» **Description of the task**
The word to find is "somewhere". Copy each line of the material that contains it.

(Available records)

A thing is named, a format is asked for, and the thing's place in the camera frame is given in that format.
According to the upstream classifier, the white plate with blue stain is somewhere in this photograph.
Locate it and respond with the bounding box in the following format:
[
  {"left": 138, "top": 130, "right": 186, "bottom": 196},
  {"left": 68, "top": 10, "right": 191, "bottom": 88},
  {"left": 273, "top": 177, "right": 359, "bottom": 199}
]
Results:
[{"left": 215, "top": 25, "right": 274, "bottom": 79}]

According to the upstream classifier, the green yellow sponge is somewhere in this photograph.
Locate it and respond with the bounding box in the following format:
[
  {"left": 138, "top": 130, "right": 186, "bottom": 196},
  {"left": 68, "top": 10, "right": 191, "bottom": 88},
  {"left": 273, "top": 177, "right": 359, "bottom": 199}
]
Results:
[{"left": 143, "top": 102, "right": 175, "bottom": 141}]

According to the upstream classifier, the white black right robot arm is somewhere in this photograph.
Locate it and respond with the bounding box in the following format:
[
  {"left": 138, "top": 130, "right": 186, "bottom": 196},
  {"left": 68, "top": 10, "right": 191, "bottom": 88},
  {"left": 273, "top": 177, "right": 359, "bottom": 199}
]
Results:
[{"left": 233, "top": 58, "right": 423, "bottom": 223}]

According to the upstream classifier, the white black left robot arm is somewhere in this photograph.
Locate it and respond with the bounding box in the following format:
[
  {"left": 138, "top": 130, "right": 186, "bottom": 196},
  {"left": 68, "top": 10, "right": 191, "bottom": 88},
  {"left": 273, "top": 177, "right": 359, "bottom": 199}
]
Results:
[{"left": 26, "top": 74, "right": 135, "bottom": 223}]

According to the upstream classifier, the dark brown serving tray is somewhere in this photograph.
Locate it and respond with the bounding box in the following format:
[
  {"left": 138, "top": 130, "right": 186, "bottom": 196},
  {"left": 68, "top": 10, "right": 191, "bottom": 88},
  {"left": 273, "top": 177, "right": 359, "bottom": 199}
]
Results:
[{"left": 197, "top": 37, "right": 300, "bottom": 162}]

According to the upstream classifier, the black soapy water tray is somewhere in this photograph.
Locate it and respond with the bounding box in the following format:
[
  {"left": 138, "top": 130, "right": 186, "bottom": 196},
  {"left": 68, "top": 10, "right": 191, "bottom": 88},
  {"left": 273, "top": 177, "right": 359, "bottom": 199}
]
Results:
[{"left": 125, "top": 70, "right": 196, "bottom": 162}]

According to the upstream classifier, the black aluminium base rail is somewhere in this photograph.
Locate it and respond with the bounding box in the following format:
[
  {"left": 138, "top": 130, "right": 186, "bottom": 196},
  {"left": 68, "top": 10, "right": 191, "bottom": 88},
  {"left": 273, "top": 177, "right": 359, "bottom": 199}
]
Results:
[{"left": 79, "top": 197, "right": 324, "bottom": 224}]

(End Available records)

» **Solution to the exercise**
According to the upstream classifier, the white plate with blue stain is somewhere in this photograph.
According to the upstream classifier, the green yellow sponge is somewhere in this photograph.
According to the upstream classifier, the white black right robot arm is somewhere in this photograph.
According to the upstream classifier, the white black left robot arm is somewhere in this photograph.
According to the upstream classifier, the dark brown serving tray is somewhere in this photograph.
According to the upstream classifier, the black soapy water tray is somewhere in this photograph.
According to the upstream classifier, the black aluminium base rail is somewhere in this photograph.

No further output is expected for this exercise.